Она напряглась, невольно подавшись вперёд, будто ухватила вдруг давно витавшую в воздухе мысль:
– Ты думаешь, Олег погиб не случайно?
– Мне кажется, они все погибли не случайно.
6
Он вышел на улицу около двенадцати. Стояла прекрасная летняя ночь. Большой пригородный бульвар, утопающий в зарослях, прямой стрелой протянулся в сторону города. Пешеходная дорожка проходила чуть сбоку от основной трассы, отчего освещалась тускло и не везде равномерно, создавая впечатление какой-то сказочной тропы с густыми тенями и пятнами редких построек. Виталий любил эту улицу и заранее решил немного пройтись пешком.
Его автомобиль был в ремонте, поэтому он заказал такси, но не к Марининому дому, а к кемпингу у северного парка, до которого было полчаса ходу. Иногда он любил прогуляться, не гнушаясь даже шумных городских улиц. В движении лучше думалось, и многие дельные мысли, он заметил, рождались на ходу или даже во время выполнения им физической работы.

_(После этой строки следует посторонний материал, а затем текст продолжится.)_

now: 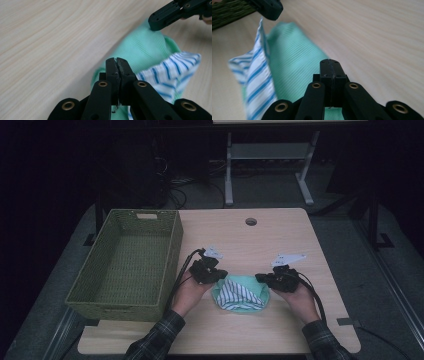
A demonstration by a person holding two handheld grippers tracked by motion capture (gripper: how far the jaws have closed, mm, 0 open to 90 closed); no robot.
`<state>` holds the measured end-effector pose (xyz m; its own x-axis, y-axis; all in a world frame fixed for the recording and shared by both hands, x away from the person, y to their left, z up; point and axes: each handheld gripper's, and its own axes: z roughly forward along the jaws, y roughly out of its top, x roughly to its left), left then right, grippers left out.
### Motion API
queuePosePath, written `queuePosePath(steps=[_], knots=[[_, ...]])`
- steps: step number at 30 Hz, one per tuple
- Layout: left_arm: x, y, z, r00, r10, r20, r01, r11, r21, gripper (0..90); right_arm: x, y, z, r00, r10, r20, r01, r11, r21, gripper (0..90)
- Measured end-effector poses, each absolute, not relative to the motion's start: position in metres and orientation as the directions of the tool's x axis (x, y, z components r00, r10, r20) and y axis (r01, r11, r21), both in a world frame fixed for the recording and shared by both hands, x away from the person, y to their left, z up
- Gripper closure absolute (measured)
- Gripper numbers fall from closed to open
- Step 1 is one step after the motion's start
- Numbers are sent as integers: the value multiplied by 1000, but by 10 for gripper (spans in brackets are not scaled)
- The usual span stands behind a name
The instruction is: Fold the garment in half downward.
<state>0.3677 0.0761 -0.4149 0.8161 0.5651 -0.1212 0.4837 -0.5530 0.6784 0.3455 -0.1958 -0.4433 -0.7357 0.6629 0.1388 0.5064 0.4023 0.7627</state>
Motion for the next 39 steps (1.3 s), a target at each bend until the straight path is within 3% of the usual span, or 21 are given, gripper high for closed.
queuePosePath(steps=[13, 29, 39], knots=[[383, 71, -454, 806, 577, -132, 528, -600, 601, 897, 359, -201, -472, -709, 689, 153, 572, 433, 697, 900], [357, 88, -413, 819, 550, -160, 493, -534, 687, 874, 361, -206, -452, -708, 691, 147, 542, 397, 741, 899], [326, 86, -414, 847, 495, -195, 474, -535, 700, 876, 377, -195, -441, -715, 685, 139, 520, 389, 761, 899]])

Раскидистые липы, высаженный вдоль дороги кустарник с трудом пропускали свет оранжевых фонарей. Здесь было пустынно и тихо. Городская черта располагалась в нескольких километрах отсюда, оживлённые трассы, ведущие в центр, тоже проходили в стороне. Не спеша, пока ещё был запас по времени, он брёл по асфальтовой дорожке, очарованный прохладой, лёгкой грустью после длительного тура размышлений, связанных с Олегом и Мариной, упоённый подсвеченными с обратной стороны кронами деревьев, напоминающими декорации для минорной пьесы. Здесь было прекрасное место для уединения – славный закуток для влюблённых пар, для рассуждений о преданности, верности, большом продолжительном счастье. Здесь ничто не отвлекало от сущего: никакой суеты, никакого лишнего шума. Всё гармонично сбалансировано – цивилизованно чисто и малораздражающе по поводу влияния странных надоедливых горожан. Можно утопать в путаных речах, улыбаться, видеть влюблённые глаза, а потом, в забытьи, бесконечно долго ощущать вкус бесценных губ как самый искренний подарок судьбы. И быть обрадованным нежно. Всё-таки в толпе поцелуи не так интересны: они не столь волнительны, они скорее вызывающи.